-- Dataset section --

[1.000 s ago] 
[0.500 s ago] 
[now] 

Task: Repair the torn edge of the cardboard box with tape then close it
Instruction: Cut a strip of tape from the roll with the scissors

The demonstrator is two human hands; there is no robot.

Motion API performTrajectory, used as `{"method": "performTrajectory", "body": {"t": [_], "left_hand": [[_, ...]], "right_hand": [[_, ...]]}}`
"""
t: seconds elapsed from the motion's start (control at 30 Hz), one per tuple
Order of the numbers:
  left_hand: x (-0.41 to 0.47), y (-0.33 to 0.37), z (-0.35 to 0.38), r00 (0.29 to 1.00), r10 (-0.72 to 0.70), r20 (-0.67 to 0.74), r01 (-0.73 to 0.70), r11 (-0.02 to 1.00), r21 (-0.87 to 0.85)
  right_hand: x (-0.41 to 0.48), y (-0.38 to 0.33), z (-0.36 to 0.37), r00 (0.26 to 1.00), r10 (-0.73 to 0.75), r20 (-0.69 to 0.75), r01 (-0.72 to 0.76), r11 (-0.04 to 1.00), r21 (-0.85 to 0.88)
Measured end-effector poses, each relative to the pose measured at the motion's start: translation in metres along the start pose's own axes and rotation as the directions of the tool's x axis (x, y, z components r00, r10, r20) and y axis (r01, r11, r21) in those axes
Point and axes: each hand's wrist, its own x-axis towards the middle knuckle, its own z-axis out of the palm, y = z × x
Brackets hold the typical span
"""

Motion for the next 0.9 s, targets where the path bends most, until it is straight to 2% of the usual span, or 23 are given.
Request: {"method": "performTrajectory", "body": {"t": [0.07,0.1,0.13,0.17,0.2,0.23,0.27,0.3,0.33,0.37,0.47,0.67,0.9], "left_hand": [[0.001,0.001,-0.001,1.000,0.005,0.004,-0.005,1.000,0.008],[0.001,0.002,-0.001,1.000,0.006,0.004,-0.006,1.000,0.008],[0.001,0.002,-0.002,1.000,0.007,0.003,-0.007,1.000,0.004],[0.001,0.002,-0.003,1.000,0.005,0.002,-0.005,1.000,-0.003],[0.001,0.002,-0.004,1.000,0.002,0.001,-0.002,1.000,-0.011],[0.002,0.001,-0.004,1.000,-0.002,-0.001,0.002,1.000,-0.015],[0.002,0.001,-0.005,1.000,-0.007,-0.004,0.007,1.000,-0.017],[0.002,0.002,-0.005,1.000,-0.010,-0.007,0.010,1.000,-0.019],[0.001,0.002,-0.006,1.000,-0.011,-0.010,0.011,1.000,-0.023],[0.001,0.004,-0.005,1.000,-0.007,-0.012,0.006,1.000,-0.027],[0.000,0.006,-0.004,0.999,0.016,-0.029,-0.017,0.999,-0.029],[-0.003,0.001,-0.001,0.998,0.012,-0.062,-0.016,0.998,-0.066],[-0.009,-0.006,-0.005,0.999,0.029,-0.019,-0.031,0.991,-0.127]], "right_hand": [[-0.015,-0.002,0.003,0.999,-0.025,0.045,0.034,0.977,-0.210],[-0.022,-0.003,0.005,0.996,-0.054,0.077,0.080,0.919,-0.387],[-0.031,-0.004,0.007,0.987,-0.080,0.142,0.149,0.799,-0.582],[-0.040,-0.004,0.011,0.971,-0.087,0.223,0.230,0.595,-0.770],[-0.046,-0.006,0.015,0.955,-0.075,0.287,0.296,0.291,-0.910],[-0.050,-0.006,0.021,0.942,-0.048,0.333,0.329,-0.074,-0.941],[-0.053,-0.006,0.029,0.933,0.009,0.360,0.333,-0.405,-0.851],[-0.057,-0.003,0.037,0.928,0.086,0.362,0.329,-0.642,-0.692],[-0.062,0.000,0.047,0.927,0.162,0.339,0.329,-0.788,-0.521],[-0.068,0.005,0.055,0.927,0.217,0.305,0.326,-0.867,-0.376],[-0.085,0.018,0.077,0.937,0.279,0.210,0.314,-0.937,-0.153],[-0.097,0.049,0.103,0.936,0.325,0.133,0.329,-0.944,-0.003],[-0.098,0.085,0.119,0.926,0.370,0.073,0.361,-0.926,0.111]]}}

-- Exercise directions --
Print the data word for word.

-- Your response --
[1.000 s ago] 
[0.500 s ago] 
[now] 

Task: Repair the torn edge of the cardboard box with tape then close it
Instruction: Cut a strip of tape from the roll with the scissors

The demonstrator is two human hands; there is no robot.

Motion API performTrajectory, used as `{"method": "performTrajectory", "body": {"t": [_], "left_hand": [[_, ...]], "right_hand": [[_, ...]]}}`
"""
t: seconds elapsed from the motion's start (control at 30 Hz), one per tuple
Order of the numbers:
  left_hand: x (-0.41 to 0.47), y (-0.33 to 0.37), z (-0.35 to 0.38), r00 (0.29 to 1.00), r10 (-0.72 to 0.70), r20 (-0.67 to 0.74), r01 (-0.73 to 0.70), r11 (-0.02 to 1.00), r21 (-0.87 to 0.85)
  right_hand: x (-0.41 to 0.48), y (-0.38 to 0.33), z (-0.36 to 0.37), r00 (0.26 to 1.00), r10 (-0.73 to 0.75), r20 (-0.69 to 0.75), r01 (-0.72 to 0.76), r11 (-0.04 to 1.00), r21 (-0.85 to 0.88)
Measured end-effector poses, each relative to the pose measured at the motion's start: translation in metres along the start pose's own axes and rotation as the directions of the tool's x axis (x, y, z components r00, r10, r20) and y axis (r01, r11, r21) in those axes
Point and axes: each hand's wrist, its own x-axis towards the middle knuckle, its own z-axis out of the palm, y = z × x
Brackets hold the typical span
"""

Motion for the next 0.9 s, targets where the path bends most, until it is straight to 2% of the usual span, or 23 are given.
Request: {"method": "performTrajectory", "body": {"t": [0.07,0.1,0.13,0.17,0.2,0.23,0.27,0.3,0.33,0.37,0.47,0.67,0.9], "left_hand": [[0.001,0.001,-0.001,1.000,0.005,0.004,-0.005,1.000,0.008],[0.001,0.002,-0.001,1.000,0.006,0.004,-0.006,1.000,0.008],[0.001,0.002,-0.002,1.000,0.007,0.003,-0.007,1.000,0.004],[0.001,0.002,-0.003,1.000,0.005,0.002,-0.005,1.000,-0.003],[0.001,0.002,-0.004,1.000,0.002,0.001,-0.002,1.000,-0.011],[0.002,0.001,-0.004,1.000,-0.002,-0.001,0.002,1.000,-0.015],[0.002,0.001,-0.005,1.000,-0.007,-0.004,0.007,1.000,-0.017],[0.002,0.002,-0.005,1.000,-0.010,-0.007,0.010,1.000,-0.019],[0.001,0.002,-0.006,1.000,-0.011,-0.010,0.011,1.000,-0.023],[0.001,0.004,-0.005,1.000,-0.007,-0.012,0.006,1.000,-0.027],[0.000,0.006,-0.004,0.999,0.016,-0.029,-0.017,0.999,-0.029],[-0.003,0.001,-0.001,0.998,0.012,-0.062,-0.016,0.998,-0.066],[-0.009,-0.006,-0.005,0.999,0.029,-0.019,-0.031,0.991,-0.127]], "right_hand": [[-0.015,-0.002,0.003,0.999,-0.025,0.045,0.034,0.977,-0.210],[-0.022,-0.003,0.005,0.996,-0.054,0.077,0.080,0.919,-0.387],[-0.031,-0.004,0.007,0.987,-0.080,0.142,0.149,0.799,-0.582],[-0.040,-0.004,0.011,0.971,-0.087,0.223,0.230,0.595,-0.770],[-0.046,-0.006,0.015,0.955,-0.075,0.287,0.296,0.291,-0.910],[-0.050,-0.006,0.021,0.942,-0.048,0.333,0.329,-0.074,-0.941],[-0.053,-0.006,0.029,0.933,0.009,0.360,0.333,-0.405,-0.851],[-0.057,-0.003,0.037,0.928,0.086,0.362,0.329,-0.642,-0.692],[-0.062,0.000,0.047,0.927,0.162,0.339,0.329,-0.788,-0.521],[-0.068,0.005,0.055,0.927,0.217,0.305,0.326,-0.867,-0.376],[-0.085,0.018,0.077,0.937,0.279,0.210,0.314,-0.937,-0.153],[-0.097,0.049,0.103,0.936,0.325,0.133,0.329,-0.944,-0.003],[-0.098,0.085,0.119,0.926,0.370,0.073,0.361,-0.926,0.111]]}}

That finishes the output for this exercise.